• What is being asked: Repeat only the stretch of lines below that runs from the line with "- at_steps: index" through the line with "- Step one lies", unaltered.

• Supplied data:
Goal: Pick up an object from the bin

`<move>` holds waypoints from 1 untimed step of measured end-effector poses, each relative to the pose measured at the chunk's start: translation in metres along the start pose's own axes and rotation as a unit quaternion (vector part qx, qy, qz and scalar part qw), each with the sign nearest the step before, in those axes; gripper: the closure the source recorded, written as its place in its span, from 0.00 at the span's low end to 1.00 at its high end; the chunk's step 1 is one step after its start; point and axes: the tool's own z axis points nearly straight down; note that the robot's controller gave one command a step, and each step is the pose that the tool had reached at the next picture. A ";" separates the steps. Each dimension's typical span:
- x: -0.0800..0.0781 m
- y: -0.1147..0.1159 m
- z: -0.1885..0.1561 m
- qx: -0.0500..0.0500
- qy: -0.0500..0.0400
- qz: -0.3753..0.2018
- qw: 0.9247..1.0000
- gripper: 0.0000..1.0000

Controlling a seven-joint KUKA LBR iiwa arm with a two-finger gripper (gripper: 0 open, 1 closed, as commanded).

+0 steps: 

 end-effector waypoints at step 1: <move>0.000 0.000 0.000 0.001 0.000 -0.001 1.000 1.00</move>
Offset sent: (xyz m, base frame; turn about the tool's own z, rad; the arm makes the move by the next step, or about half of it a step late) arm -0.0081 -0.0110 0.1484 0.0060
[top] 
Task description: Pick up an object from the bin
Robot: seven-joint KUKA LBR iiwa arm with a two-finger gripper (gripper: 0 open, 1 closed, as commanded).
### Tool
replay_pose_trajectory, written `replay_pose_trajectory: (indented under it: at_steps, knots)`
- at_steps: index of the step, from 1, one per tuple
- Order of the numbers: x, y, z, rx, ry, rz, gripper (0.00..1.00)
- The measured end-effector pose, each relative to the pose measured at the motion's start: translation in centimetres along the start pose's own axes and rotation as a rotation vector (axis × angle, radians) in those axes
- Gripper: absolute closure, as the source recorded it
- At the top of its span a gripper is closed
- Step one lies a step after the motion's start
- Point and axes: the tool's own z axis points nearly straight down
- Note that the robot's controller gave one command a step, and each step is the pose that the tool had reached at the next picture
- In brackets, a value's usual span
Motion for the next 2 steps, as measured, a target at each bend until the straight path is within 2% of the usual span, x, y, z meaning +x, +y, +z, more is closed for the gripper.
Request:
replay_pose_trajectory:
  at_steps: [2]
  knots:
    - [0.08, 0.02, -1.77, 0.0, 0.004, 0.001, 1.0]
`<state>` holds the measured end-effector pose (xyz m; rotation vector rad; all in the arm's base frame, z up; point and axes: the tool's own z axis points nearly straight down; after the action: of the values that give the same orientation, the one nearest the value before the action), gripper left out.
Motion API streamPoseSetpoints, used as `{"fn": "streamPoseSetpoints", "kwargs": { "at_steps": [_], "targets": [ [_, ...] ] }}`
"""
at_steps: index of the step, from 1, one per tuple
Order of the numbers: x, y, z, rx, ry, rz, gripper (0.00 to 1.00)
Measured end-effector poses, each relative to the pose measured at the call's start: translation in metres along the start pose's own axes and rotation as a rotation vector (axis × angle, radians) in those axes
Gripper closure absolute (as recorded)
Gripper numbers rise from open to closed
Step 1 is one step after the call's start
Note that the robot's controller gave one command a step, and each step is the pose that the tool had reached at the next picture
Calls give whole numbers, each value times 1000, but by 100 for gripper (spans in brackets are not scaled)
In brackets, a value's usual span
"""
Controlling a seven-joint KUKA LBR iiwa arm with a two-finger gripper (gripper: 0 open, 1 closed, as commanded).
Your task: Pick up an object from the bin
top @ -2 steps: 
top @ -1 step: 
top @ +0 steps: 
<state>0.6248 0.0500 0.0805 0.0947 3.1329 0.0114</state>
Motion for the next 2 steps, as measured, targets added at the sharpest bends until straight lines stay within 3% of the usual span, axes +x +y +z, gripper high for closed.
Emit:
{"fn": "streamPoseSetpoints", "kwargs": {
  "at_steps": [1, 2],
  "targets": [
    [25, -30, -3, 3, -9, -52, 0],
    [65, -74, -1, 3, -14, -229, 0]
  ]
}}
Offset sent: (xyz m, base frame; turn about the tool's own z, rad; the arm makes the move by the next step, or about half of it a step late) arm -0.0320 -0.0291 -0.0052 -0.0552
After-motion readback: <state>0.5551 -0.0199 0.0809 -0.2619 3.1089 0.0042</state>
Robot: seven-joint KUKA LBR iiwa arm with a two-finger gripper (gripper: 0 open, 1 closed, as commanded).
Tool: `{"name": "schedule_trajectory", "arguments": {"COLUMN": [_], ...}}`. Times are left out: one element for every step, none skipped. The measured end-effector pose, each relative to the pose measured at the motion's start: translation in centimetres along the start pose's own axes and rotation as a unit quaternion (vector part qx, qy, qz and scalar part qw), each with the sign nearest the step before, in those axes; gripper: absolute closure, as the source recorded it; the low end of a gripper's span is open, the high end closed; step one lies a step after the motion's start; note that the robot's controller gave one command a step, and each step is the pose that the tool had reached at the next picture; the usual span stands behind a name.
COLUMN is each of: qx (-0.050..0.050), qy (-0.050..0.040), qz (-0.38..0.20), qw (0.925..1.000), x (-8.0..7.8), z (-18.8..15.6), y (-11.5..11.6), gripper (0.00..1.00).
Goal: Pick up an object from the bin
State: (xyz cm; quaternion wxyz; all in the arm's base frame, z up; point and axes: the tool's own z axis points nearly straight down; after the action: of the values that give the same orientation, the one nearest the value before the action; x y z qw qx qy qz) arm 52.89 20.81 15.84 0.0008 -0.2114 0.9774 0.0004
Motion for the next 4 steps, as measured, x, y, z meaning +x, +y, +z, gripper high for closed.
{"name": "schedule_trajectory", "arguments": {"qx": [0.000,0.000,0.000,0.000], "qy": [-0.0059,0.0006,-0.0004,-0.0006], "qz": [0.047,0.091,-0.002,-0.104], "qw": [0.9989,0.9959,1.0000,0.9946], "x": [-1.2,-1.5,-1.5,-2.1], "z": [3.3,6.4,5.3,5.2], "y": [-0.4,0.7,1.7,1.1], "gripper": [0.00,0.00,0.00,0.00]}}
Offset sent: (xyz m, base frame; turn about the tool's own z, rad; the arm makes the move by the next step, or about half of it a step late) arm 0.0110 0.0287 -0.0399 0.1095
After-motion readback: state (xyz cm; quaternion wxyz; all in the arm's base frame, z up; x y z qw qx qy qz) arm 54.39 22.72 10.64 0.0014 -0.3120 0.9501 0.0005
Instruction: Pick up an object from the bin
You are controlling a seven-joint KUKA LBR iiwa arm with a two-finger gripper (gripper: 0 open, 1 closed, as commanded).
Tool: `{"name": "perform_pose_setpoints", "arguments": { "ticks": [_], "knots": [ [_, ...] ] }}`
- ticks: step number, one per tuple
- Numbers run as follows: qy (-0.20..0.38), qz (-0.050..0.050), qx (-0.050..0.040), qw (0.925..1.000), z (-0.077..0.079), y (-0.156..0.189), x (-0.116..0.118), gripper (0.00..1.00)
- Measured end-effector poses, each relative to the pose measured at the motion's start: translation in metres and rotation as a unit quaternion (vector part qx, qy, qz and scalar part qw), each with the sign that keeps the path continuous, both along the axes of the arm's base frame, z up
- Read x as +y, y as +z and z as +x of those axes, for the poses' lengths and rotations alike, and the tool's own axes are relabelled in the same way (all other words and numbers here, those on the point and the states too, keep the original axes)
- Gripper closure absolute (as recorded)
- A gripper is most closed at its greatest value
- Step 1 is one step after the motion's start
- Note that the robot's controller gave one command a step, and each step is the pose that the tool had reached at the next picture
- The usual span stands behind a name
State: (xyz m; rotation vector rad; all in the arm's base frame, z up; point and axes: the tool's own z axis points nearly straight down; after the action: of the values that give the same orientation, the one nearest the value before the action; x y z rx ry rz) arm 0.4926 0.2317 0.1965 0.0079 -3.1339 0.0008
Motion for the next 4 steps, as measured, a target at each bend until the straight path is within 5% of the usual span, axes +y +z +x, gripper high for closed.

• Task answer:
- at_steps: index of the step, from 1, one per tuple
- Order of the numbers: x, y, z, rx, ry, rz, gripper (0.00..1.00)
- The measured end-effector pose, each relative to the pose measured at the motion's start: translation in centimetres along the start pose's own axes and rotation as a rotation vector (axis × angle, radians) in those axes
- Gripper: absolute closure, as the source recorded it
- At the top of its span a gripper is closed
- Step one lies a step after the motion's start

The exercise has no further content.